SCN: Can you provide specific examples of how AI/machine learning has helped to hone the assessment process/make it more reliable?
JW: One of the biggest challenges we face is creating assessments and predictive models that bridge immense differences in cultures, customs, and norms across the globe. For example, a trait like optimism might be highly predictive of creditworthiness for a 70-year-old appliance store owner in urban India, but not for a 30-year-old rural Guatemalan farmer. The large amount of data we have from borrowers from around the world is an incredibly valuable asset, yet, given these considerable data stores, we cannot identify cross-cultural similarities efficiently using human-powered analyses. Machine learning algorithms are simply better and faster at combing these large datasets for the insights that allow us to hone our assessments and ensure high accuracy when determining creditworthiness.
SCN: While this approach has evolved to enable more inclusivity in supply chain finance, do you see that it might also be used in the future with established finance relationships to further reduce default risk?
JW: Improving traditional credit scoring mechanisms with alternative data is certainly possible, however it is not the focus of our company.
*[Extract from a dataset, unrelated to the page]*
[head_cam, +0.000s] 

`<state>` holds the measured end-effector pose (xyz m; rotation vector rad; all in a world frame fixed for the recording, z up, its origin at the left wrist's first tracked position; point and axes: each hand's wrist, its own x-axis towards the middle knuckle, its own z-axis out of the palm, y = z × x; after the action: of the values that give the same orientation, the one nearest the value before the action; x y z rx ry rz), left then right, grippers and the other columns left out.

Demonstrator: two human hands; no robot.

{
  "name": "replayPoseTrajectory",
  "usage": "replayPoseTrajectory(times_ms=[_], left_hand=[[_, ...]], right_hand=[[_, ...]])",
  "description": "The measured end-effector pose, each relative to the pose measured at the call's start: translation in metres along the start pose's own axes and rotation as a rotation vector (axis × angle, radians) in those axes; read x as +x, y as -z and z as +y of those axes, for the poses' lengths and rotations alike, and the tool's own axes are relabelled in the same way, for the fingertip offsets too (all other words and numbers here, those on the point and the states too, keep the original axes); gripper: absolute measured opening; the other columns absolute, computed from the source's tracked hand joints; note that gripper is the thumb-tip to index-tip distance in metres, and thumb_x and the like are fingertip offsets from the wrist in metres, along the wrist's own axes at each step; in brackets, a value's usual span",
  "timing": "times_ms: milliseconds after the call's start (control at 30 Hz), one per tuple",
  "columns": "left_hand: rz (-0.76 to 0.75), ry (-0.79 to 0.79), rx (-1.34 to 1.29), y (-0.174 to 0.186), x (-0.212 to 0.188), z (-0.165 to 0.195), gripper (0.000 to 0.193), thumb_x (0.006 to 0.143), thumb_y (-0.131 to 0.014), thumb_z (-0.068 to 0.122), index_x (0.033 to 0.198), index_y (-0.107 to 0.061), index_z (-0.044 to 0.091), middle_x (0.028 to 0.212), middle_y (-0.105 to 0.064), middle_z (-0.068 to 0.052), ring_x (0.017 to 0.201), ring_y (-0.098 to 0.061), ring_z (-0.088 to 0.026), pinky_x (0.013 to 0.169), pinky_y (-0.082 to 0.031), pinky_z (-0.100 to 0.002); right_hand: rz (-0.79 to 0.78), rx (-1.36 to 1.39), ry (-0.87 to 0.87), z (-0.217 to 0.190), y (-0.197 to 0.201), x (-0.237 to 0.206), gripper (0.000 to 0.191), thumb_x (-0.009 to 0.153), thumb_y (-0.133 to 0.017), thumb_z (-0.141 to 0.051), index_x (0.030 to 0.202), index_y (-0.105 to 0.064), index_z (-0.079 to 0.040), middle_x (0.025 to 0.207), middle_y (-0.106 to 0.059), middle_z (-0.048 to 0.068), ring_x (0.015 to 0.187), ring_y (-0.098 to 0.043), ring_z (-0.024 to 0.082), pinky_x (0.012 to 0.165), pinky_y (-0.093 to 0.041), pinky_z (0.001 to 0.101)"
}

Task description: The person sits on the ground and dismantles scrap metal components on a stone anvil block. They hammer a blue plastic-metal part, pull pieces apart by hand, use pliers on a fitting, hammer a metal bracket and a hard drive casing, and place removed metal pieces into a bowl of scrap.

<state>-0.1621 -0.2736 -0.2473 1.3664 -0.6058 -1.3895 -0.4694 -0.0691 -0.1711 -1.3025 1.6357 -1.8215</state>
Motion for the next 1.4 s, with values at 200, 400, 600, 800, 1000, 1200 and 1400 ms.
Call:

We are first and foremost committed to helping the billions of people around the world who lack access to financial services. However, as time goes on and alternative credit scoring becomes more commonplace, its predictive value will be hard to ignore and we will likely see it being incorporated into established finance relationships.
SCN: As you continue to build the foundation for psychometric credit rating, where do you see this technology going next?
JW: Research in the field of psychometric credit scoring continues to produce new insights that we can test in the real world, and despite years of iteration on psychometric credit scoring, we are continually seeking new questions and games that can reveal predictive personality traits. One exciting new product that we are developing is psychometric scoring for group credit, wherein a group of people is applying for a line of credit rather than just one individual. In this context we need to ask an entirely different set of questions to measure group dynamics such as cooperativeness, collaboration, and the ability to reach consensus when making decisions.
We also utilize a variety of other data sources from which we can derive personality traits. For example, we can identify how organized someone is from how they use their smartphone to communicate with others and plan events. With ever-increasing smartphone penetration and internet usage in developing markets, our ability to assess creditworthiness from the digital footprints people leave in the world is continuously improving.